Copy the data exactly, pictures aside.

** Opening Information provided block **

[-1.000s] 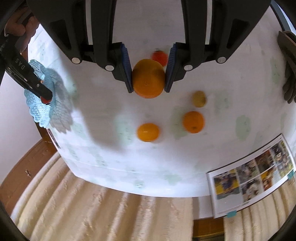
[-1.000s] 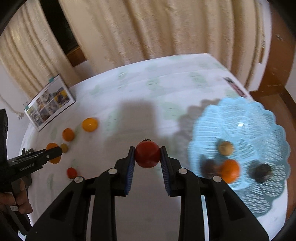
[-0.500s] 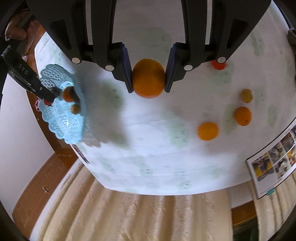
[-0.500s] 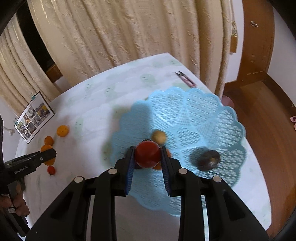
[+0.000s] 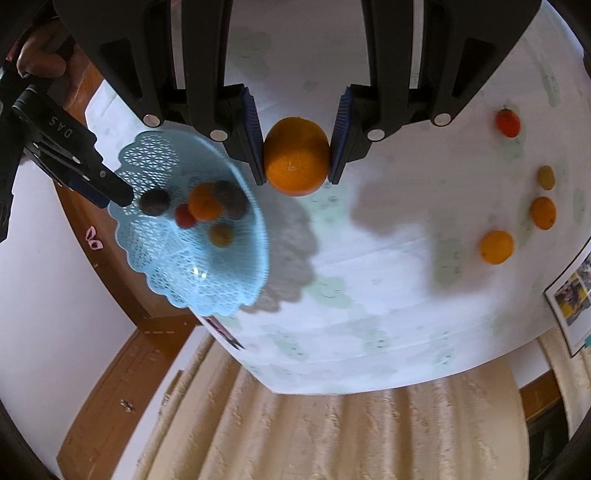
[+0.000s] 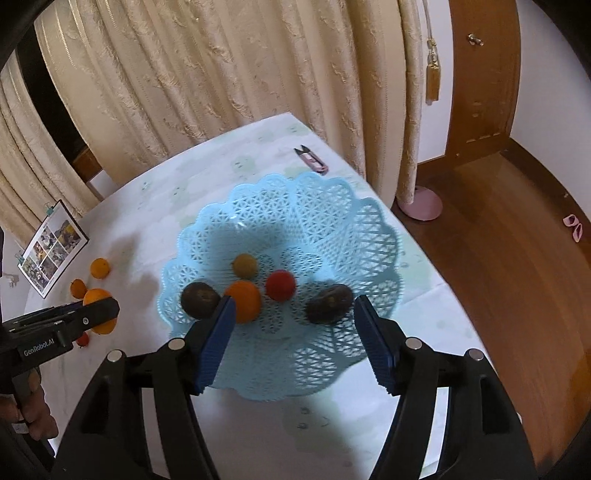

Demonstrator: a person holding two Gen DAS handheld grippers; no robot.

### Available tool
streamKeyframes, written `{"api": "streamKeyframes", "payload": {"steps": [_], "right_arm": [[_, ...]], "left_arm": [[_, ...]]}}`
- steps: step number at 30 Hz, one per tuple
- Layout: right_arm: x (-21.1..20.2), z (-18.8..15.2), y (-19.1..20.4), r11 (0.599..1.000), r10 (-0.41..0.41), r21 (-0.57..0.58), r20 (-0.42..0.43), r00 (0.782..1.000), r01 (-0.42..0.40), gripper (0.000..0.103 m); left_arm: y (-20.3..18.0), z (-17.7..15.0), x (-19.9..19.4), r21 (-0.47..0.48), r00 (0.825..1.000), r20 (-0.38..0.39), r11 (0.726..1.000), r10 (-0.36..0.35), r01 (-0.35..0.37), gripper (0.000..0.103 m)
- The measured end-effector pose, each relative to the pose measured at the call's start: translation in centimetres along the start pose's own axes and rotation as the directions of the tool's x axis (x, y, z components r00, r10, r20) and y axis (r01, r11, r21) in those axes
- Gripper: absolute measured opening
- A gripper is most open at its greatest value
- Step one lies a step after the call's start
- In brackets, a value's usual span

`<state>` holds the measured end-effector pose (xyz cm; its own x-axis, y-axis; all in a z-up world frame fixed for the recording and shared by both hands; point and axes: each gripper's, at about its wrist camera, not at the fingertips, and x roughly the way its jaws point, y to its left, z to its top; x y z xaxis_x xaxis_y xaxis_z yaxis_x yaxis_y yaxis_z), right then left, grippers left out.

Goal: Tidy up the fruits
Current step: 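Carry the tomato into the basket and open the right tool while the left tool carries the orange, then lower the orange into the basket and open the left tool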

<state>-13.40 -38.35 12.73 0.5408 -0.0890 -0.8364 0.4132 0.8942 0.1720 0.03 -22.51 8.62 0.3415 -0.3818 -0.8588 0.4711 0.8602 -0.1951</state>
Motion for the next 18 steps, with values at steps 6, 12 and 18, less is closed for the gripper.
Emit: {"api": "streamKeyframes", "payload": {"steps": [6,12,18], "right_arm": [[-1.0,-0.2,-1.3,1.000,-0.030,0.008,0.023,0.999,0.030,0.071],[-1.4,-0.3,-2.5,0.999,-0.050,0.022,0.034,0.998,0.050,0.074],[-1.7,-0.7,-3.2,0.997,-0.068,0.040,0.040,0.997,0.067,0.082]], "left_arm": [[-3.0,0.2,1.0,0.041,0.999,-0.011,0.999,-0.032,0.032,0.034],[-5.9,0.5,2.2,0.088,0.998,-0.029,0.994,-0.064,0.066,0.034],[-7.8,0.6,2.7,0.116,0.996,-0.018,0.989,-0.090,0.091,0.075]]}}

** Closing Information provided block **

Solution to this exercise:
[-1.000s] 
[-1.000s] 
[-0.500s] 
[-0.500s] 
[+0.000s] 
[+0.000s] 

Demonstrator: a person holding two Gen DAS handheld grippers; no robot.

### Available tool
streamKeyframes, written `{"api": "streamKeyframes", "payload": {"steps": [_], "right_arm": [[_, ...]], "left_arm": [[_, ...]]}}`
- steps: step number at 30 Hz, one per tuple
- Layout: right_arm: x (-21.1..20.2), z (-18.8..15.2), y (-19.1..20.4), r11 (0.599..1.000), r10 (-0.41..0.41), r21 (-0.57..0.58), r20 (-0.42..0.43), r00 (0.782..1.000), r01 (-0.42..0.40), gripper (0.000..0.103 m); left_arm: y (-20.3..18.0), z (-17.7..15.0), x (-19.9..19.4), r21 (-0.47..0.48), r00 (0.825..1.000), r20 (-0.38..0.39), r11 (0.726..1.000), r10 (-0.36..0.35), r01 (-0.35..0.37), gripper (0.000..0.103 m)
- The measured end-effector pose, each relative to the pose measured at the call's start: translation in centimetres along the start pose's own axes and rotation as the directions of the tool's x axis (x, y, z components r00, r10, r20) and y axis (r01, r11, r21) in those axes
- Gripper: absolute measured opening
- A gripper is most open at its greatest value
- Step one lies a step after the call's start
- In brackets, a value's usual span

`<state>` holds the measured end-effector pose (xyz cm; its own x-axis, y-axis; all in a z-up world frame fixed for the recording and shared by both hands; point and axes: each gripper's, at about its wrist camera, not at the fingertips, and x roughly the way its jaws point, y to its left, z to its top; x y z xaxis_x xaxis_y xaxis_z yaxis_x yaxis_y yaxis_z), right then left, grippers left out.

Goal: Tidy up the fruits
Current step: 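Carry the tomato into the basket and open the right tool while the left tool carries the orange, then lower the orange into the basket and open the left tool
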
<state>-13.40 -38.35 12.73 0.5408 -0.0890 -0.8364 0.4132 0.8942 0.1720 0.03 -22.51 8.62 0.3415 -0.3818 -0.8588 0.4711 0.8602 -0.1951</state>
Motion for the next 18 steps, with values at steps 6, 12 and 18, less is closed for the gripper.
Emit: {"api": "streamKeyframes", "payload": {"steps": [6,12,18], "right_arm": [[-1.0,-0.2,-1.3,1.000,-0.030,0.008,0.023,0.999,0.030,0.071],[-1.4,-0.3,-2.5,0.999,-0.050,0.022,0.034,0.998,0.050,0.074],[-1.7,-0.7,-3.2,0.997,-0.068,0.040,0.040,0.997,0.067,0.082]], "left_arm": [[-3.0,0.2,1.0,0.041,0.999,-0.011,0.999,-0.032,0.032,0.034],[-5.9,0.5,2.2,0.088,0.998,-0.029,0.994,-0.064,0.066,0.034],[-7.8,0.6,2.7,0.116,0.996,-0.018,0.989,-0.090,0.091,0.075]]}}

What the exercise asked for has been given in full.